En otro orden de cosas, menos trascendente pero no por ello de menor interés, esta escenificación del reconocimiento de la culpa propia (con las manos puestas en la bolsa ajena) pone de manifiesto, una vez más, la extraordinaria e incluso sobrenatural grandeza de Orson Welles, actor, cineasta, escritor y activista político (le escribió discursos a su amigo Franklin Delano Roosevelt -que es lo más parecido a un líder aceptable que la historia contemporánea nos ha proporcionado- y recorrió miles de kilómetros en compañía de su querida y admirada Marlene Dietrich, para alegrarles un poco la vida, con sus números de magia y variedades, a los soldados norteamericanos que luego serían, en buena parte, hechos pedazos en Europa por los antepasados de Angela Merkel), quien, en Sed de mal (Touch of Evil, 1958), dio vida en la pantalla a Hank Quinlan, un jefe de policía prevaricador que justificaba sus desmanes, ante su sempiterno ayudante (un asombroso Joseph Calleia, bajo la piel del sargento Pete Menzies), con el argumento falaz de que "no hay derecho de que uno se deje el pellejo a cambio de un mísero salario, por salvarle el culo a unos millonarios que se escandalizan porque quieras tener una finquita con unos acres de terreno que te alegren la jubilación".

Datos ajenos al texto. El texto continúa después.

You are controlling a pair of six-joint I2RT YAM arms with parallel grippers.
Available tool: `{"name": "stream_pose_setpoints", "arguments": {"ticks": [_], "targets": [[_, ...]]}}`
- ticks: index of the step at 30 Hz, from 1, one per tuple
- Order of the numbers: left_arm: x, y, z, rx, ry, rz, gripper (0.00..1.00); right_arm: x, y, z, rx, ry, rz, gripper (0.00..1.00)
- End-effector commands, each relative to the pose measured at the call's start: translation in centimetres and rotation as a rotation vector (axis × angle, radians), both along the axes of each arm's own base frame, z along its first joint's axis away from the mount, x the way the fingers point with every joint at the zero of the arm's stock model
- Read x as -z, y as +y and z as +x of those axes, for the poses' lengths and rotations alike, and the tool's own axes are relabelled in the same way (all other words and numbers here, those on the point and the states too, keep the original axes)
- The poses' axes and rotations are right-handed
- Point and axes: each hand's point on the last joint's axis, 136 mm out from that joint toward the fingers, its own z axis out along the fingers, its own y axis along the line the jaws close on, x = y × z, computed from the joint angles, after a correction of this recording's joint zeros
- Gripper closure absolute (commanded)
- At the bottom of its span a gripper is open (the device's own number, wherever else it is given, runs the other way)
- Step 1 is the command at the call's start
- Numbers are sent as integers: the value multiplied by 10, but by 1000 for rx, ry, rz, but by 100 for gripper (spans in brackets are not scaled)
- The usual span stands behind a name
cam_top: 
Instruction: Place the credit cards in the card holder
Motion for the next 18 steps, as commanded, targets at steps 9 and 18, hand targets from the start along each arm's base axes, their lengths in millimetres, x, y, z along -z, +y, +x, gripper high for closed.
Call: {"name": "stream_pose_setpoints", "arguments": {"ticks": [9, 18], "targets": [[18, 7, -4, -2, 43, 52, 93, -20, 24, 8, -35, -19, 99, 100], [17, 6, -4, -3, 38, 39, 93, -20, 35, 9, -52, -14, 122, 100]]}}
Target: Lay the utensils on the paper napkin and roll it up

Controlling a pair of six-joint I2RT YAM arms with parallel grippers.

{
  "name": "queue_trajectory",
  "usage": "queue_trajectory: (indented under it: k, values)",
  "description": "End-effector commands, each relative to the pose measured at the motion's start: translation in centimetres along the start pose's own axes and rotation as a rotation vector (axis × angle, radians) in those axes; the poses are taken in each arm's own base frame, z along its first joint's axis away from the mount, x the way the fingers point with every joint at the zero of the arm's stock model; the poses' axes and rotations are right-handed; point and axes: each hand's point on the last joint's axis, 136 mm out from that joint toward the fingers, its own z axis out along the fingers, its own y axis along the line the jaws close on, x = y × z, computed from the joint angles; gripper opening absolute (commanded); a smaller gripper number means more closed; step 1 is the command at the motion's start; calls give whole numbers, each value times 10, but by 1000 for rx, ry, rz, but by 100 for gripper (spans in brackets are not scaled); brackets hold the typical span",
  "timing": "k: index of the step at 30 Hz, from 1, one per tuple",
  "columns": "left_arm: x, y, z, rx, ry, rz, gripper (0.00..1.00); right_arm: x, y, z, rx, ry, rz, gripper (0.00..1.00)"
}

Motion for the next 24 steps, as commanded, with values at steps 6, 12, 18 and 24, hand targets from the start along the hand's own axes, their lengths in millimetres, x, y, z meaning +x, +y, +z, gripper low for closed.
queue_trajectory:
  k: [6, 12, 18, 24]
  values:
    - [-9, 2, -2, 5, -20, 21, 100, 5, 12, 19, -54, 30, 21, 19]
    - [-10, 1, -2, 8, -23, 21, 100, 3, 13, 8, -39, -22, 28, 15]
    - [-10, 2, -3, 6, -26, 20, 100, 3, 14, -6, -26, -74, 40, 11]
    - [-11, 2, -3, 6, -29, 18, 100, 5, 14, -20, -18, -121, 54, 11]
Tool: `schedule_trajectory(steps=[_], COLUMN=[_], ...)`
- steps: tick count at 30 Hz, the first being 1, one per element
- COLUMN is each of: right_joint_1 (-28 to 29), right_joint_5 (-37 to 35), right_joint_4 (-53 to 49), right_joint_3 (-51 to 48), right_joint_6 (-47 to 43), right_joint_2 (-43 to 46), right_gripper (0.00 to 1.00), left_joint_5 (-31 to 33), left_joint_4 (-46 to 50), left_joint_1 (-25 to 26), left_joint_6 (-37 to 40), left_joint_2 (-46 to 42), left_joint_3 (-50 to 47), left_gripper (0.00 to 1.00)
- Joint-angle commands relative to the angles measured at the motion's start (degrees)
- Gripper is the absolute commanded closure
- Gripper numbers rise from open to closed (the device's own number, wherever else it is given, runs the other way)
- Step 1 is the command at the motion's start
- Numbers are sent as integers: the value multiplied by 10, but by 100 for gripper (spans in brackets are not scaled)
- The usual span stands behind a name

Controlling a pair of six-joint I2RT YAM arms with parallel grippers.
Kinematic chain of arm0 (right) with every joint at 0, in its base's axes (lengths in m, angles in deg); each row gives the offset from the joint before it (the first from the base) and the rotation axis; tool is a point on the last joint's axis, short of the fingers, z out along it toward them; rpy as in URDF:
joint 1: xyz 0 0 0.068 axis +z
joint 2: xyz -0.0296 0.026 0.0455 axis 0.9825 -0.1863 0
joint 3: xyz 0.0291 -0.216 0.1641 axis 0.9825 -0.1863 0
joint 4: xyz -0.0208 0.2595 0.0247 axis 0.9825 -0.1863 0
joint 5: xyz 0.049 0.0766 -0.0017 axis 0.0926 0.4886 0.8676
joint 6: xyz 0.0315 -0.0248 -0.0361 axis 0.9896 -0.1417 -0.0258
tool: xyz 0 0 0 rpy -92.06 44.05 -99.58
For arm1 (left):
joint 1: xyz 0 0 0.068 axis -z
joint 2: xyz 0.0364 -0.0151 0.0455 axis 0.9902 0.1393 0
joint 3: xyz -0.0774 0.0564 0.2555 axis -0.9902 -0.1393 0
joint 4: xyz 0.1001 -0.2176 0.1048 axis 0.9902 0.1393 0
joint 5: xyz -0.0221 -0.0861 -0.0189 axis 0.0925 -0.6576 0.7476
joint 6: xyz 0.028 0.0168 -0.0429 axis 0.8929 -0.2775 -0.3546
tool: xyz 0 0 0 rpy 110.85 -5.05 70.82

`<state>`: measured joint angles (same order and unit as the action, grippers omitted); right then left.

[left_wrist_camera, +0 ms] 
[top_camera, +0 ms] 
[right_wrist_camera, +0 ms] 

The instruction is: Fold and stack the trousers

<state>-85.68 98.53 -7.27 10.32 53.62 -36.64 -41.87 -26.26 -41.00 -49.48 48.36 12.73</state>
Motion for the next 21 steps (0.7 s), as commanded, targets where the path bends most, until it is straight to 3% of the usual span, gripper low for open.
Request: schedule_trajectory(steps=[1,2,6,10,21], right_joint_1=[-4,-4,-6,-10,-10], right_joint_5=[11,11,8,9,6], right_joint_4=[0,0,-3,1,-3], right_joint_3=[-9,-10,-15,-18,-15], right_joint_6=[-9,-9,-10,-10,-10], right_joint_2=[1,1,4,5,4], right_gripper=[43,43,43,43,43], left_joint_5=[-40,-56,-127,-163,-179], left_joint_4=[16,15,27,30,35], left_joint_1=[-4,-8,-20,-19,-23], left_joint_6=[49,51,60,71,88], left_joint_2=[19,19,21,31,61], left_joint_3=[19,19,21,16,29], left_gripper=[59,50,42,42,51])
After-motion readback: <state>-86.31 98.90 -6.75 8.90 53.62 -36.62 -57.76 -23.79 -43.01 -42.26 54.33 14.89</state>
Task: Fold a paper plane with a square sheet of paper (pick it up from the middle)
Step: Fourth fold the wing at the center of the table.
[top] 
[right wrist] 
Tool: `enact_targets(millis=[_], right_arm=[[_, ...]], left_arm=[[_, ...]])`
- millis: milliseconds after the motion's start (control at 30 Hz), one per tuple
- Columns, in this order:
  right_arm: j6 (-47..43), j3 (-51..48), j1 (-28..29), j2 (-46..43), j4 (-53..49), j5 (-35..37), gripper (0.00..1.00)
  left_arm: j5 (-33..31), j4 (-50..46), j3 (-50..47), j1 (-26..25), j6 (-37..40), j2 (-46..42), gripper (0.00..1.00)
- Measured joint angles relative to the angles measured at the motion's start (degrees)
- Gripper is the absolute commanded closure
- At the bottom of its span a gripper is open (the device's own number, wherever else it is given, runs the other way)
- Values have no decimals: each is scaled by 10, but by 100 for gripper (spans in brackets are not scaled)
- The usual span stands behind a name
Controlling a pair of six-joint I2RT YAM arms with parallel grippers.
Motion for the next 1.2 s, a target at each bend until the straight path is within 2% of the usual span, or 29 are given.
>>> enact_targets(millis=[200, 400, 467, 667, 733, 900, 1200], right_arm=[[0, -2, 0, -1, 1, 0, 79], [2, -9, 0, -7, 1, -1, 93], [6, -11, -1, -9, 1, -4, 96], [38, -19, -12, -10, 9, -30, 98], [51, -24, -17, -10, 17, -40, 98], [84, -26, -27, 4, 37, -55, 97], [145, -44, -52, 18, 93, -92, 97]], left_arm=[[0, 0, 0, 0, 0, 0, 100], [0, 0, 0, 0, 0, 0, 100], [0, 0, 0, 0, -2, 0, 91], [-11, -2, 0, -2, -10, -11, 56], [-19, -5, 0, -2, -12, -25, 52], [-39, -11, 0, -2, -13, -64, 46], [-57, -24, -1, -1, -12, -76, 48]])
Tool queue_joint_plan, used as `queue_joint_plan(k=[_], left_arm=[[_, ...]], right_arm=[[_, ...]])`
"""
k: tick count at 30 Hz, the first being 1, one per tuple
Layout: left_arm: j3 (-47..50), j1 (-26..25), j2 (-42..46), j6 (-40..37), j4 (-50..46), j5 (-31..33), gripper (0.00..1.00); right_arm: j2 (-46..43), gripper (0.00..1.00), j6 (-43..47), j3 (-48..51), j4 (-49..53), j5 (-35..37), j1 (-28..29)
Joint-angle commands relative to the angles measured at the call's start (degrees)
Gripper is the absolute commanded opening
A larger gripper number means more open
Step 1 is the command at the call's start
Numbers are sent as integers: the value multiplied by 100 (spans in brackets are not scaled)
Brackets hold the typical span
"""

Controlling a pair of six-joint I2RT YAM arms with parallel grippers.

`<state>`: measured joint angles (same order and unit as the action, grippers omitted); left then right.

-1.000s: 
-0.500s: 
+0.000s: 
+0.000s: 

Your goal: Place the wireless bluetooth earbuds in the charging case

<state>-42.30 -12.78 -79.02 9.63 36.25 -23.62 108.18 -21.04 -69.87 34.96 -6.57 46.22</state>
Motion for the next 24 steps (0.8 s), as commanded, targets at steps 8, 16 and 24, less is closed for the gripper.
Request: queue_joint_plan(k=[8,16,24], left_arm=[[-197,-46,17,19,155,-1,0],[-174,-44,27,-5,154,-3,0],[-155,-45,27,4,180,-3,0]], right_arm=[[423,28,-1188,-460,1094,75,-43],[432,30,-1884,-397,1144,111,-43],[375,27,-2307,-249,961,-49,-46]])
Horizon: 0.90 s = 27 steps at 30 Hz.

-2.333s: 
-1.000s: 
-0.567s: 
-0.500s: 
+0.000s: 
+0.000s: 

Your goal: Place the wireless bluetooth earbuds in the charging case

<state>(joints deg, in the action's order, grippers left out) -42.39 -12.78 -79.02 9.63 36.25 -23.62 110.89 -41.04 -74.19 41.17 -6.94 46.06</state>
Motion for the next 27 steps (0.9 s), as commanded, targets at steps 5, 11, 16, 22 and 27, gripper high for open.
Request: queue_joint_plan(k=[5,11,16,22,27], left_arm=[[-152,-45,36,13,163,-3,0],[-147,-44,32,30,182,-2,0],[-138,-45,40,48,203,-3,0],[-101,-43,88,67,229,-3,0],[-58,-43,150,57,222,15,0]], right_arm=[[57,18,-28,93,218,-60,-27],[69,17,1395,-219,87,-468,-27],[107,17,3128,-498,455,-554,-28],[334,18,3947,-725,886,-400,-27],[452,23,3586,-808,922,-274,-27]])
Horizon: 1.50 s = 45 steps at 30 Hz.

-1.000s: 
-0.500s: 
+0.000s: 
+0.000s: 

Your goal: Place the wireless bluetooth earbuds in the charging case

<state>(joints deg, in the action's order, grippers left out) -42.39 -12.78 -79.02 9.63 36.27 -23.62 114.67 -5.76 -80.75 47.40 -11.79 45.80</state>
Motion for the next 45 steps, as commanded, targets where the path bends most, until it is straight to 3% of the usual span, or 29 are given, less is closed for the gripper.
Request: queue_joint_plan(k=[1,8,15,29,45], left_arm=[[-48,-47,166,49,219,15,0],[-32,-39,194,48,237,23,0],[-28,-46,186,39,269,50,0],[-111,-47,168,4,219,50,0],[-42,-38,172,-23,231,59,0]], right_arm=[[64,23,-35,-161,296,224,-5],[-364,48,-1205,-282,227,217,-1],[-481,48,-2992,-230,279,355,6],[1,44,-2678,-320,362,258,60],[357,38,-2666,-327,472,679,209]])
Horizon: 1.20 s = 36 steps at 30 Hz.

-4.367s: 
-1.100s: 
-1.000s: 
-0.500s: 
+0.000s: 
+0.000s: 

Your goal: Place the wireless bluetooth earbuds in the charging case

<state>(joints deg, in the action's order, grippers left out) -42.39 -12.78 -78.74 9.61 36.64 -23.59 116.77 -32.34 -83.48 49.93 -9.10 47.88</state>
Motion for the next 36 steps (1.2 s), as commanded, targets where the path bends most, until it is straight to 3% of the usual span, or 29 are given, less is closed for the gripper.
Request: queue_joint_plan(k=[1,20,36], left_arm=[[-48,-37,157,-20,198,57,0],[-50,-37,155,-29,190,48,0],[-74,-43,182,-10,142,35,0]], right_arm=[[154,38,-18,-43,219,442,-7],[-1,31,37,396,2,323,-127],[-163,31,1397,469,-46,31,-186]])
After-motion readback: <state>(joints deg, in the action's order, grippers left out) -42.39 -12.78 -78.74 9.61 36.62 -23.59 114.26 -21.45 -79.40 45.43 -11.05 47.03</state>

A pesar de las obvias concomitancias, físicas e inmorales, que asemejan a esta repugnante criatura de ficción con el ex honorable Pujol, a ambos personajes los separa una pared infranqueable: mucho me temo que a este político mediocre y caricaturesco le harían falta numerosas reencarnaciones para siquiera aproximarse a la portentosa capacidad de un individuo que intentó de adolescente ganarse la vida como matador de toros; que revolucionó el teatro, la radio y el cine; que fue mago profesional; que amaba profundamente el arte, el toreo de Antonio Ordóñez, las mujeres y el buen vino; que se sabía de memoria pasajes del Quijote así como las obras completas de Shakespeare y que, en quince días, reescribió el guión de Sed de mal (una pieza maestra, turbia, enfermiza, desgarrada y absolutamente recomendable, sobre la corrupción y el precio que se paga por vender el alma a la Caixa), que después dirigió y montó a su antojo y por la que tan solo cobró su caché como intérprete.